Una exclusiva publicada por El Español ha desatado un terremoto en el mundo del fútbol español al revelar que el hijo de José María Enríquez...
Una exclusiva publicada por El Español ha desatado un terremoto en el mundo del fútbol español al revelar que el hijo de José María Enríquez Negreira, exvicepresidente del Comité Técnico de Árbitros (CTA), ha acusado ante el juez al FC Barcelona y a su propio padre de prácticas corruptas. Javier Enríquez, en una declaración que ha sorprendido a todos, afirmó que "los 7.5 millones no fueron por los informes, es poco ético", sugiriendo que los millonarios pagos realizados por el club catalán entre 2001 y 2018 no correspondían a servicios legítimos de asesoramiento arbitral, sino a un esquema de influencias y favores ilícitos. Esta revelación, que eleva la temperatura del caso Negreira, promete redefinir las investigaciones en curso y sacudir los cimientos de una de las instituciones más icónicas del deporte español.
El testimonio de Javier Enríquez, ofrecido voluntariamente ante el juez Joaquín Aguirre del Juzgado de Instrucción número 4 de Barcelona, detalla un sistema de pagos que, según él, iba más allá de los informes técnicos que Negreira supuestamente entregaba al Barça. Durante más de dos horas, el hijo explicó cómo su padre, fallecido en 2022, recibía transferencias a través de empresas familiares como Dasnil 95, pero los documentos presentados eran vagos y carecían de sustancia, insuficientes para justificar una suma que ronda los 7.3 millones de euros. Javier señaló que las conversaciones en casa a menudo giraban en torno a "deudas" y "agradecimientos" del club, insinuando que los pagos eran una forma de asegurar decisiones arbitrales favorables, un escándalo que podría implicar a varias generaciones de directivos, desde Josep Maria Bartomeu hasta Sandro Rosell y, potencialmente, Joan Laporta.
La declaración ha proporcionado al juez nuevas pistas para ampliar la investigación, que ya incluye cargos por corrupción deportiva, cohecho y administración desleal. Javier aportó documentos internos, como facturas manipuladas y agendas de reuniones no registradas entre Negreira y representantes del Barça, que sugieren un patrón de irregularidades. Aunque admitió haber gestionado parte de las cuentas familiares, afirmó que desconocía la magnitud del esquema hasta hace poco, motivado ahora por un sentido de justicia y remordimiento. Su confesión ha abierto la puerta a interrogatorios adicionales, con el juez considerando citar a exdirectivos y revisar archivos arbitrales de la época para identificar partidos potencialmente manipulados, un proceso que podría remontarse a competiciones clave como La Liga y la Champions League.
El impacto en el Barça ha sido inmediato. El club, que siempre defendió la legalidad de los pagos como compensación por asesoramiento técnico, enfrenta ahora una crisis de credibilidad, con aficionados divididos entre el apoyo incondicional y la exigencia de transparencia.

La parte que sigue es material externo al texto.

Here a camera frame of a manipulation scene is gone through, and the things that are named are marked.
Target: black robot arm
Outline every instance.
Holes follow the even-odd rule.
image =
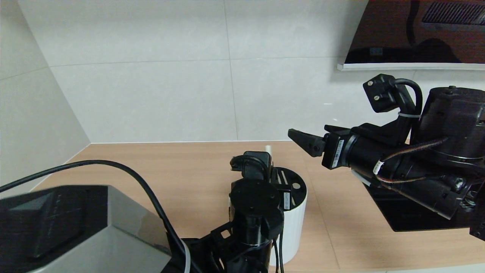
[[[0,248],[2,272],[39,268],[58,272],[74,257],[96,259],[91,261],[93,272],[132,272],[126,261],[134,261],[141,266],[140,272],[150,273],[160,268],[162,273],[267,273],[271,249],[279,237],[276,268],[284,273],[284,211],[301,204],[307,188],[295,172],[274,167],[267,152],[247,151],[231,159],[231,169],[240,171],[242,179],[231,183],[228,222],[200,239],[178,237],[148,183],[133,169],[113,161],[67,163],[1,186],[0,192],[93,164],[112,166],[135,178],[161,220],[106,185],[60,186],[0,199],[0,245],[5,246]],[[168,243],[163,239],[164,228]],[[118,230],[129,236],[119,236]],[[98,249],[104,251],[93,252],[85,241],[103,245]],[[145,251],[149,258],[145,253],[132,257],[132,250],[123,252],[128,245]]]
[[[404,85],[415,91],[416,105]],[[384,126],[325,125],[328,133],[323,137],[289,129],[288,136],[310,156],[323,154],[324,167],[350,167],[366,184],[394,230],[468,226],[472,235],[485,239],[485,232],[478,230],[485,227],[485,214],[481,211],[485,92],[455,86],[433,88],[421,113],[421,89],[411,80],[380,74],[363,87],[376,113],[399,108],[397,119]],[[409,133],[410,143],[406,144]],[[389,211],[389,203],[384,208],[383,198],[379,197],[383,195],[400,200],[405,206],[410,200],[420,204],[434,215],[429,211],[423,214],[422,207],[416,208],[419,213],[415,214],[430,216],[434,222],[413,226],[397,220],[403,214],[397,211],[404,205]]]

Rivales como el Real Madrid y el Atlético de Madrid han pedido una investigación exhaustiva, mientras la Liga Profesional de Fútbol evalúa sanciones que podrían incluir multas o incluso la revisión de títulos ganados durante el período en cuestión. El caso ha trascendido el deporte, convirtiéndose en un símbolo de corrupción en instituciones públicas, con debates sobre la necesidad de reformar la estructura arbitral y los mecanismos de supervisión financiera en el fútbol.
Socialmente, el escándalo ha polarizado a la opinión pública. En Barcelona, las reacciones van desde protestas frente al Camp Nou hasta vigilias de apoyo a la institución, mientras las redes sociales arden con hashtags como #NegreiraVerdad y #BarçaCorrupto, acumulando millones de interacciones. Javier Enríquez, que ha roto relaciones con su familia por este asunto, enfrenta un dilema personal, pero su colaboración con la justicia podría reducir su responsabilidad legal. La investigación promete revelar más detalles, con posibles implicaciones para otros clubes y federaciones, mientras los aficionados se preguntan si los éxitos del Barça en las últimas dos décadas están manchados por este supuesto sistema de favores.
El juez Aguirre ha acelerado las diligencias, ordenando el análisis de más de 600 partidos arbitrados por Negreira y la citación de testigos clave, incluyendo antiguos árbitros y empleados del club. La declaración de Javier, hecha con un tono de arrepentimiento, sugiere que los 7.5 millones representan solo la punta del iceberg, con posibles pagos adicionales ocultos en cuentas offshore. Este caso, que comenzó como una investigación rutinaria, se ha convertido en un símbolo de los desafíos éticos en el deporte profesional, dejando un legado de desconfianza y la urgente necesidad de reformas para restaurar la integridad del fútbol español. Con el juicio oral en el horizonte, el escándalo Negreira podría reescribir la historia del deporte en el país.